▶ **Work instructions**: Keep the pictures out. Write out every line of the listing exactly.

▶ **Input data**:
+++

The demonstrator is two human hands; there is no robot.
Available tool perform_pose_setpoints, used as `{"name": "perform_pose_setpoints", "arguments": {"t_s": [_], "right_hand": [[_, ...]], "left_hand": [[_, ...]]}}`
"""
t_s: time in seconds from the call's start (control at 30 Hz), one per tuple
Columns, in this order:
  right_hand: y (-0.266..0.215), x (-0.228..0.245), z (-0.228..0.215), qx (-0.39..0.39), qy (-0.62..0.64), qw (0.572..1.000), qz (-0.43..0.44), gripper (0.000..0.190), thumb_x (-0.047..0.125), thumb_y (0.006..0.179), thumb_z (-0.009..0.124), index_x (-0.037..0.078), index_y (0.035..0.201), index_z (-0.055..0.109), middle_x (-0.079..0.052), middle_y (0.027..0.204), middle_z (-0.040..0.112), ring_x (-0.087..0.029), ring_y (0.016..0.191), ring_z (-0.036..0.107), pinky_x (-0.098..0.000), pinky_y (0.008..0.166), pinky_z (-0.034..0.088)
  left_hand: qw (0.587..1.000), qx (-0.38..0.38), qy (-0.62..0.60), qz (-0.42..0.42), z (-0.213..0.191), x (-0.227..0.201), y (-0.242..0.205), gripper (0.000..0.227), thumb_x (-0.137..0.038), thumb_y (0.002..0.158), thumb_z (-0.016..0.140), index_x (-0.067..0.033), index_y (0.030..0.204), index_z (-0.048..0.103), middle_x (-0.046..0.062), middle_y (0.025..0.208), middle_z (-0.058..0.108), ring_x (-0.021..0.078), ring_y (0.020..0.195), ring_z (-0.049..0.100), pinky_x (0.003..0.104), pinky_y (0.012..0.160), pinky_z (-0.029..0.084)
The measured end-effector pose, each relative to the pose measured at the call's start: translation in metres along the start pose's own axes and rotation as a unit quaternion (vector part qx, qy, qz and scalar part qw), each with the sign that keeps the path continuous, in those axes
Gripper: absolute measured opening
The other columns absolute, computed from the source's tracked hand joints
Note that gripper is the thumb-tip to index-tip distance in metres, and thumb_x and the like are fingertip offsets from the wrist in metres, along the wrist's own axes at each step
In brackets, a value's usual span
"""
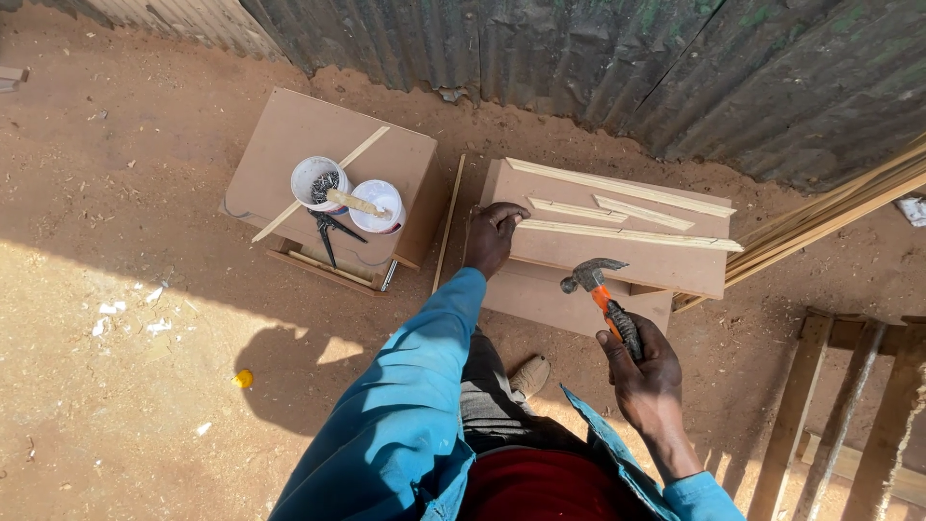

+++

▶ **Your response**:
The demonstrator is two human hands; there is no robot.
Available tool perform_pose_setpoints, used as `{"name": "perform_pose_setpoints", "arguments": {"t_s": [_], "right_hand": [[_, ...]], "left_hand": [[_, ...]]}}`
"""
t_s: time in seconds from the call's start (control at 30 Hz), one per tuple
Columns, in this order:
  right_hand: y (-0.266..0.215), x (-0.228..0.245), z (-0.228..0.215), qx (-0.39..0.39), qy (-0.62..0.64), qw (0.572..1.000), qz (-0.43..0.44), gripper (0.000..0.190), thumb_x (-0.047..0.125), thumb_y (0.006..0.179), thumb_z (-0.009..0.124), index_x (-0.037..0.078), index_y (0.035..0.201), index_z (-0.055..0.109), middle_x (-0.079..0.052), middle_y (0.027..0.204), middle_z (-0.040..0.112), ring_x (-0.087..0.029), ring_y (0.016..0.191), ring_z (-0.036..0.107), pinky_x (-0.098..0.000), pinky_y (0.008..0.166), pinky_z (-0.034..0.088)
  left_hand: qw (0.587..1.000), qx (-0.38..0.38), qy (-0.62..0.60), qz (-0.42..0.42), z (-0.213..0.191), x (-0.227..0.201), y (-0.242..0.205), gripper (0.000..0.227), thumb_x (-0.137..0.038), thumb_y (0.002..0.158), thumb_z (-0.016..0.140), index_x (-0.067..0.033), index_y (0.030..0.204), index_z (-0.048..0.103), middle_x (-0.046..0.062), middle_y (0.025..0.208), middle_z (-0.058..0.108), ring_x (-0.021..0.078), ring_y (0.020..0.195), ring_z (-0.049..0.100), pinky_x (0.003..0.104), pinky_y (0.012..0.160), pinky_z (-0.029..0.084)
The measured end-effector pose, each relative to the pose measured at the call's start: translation in metres along the start pose's own axes and rotation as a unit quaternion (vector part qx, qy, qz and scalar part qw), each with the sign that keeps the path continuous, in those axes
Gripper: absolute measured opening
The other columns absolute, computed from the source's tracked hand joints
Note that gripper is the thumb-tip to index-tip distance in metres, and thumb_x and the like are fingertip offsets from the wrist in metres, along the wrist's own axes at each step
In brackets, a value's usual span
"""

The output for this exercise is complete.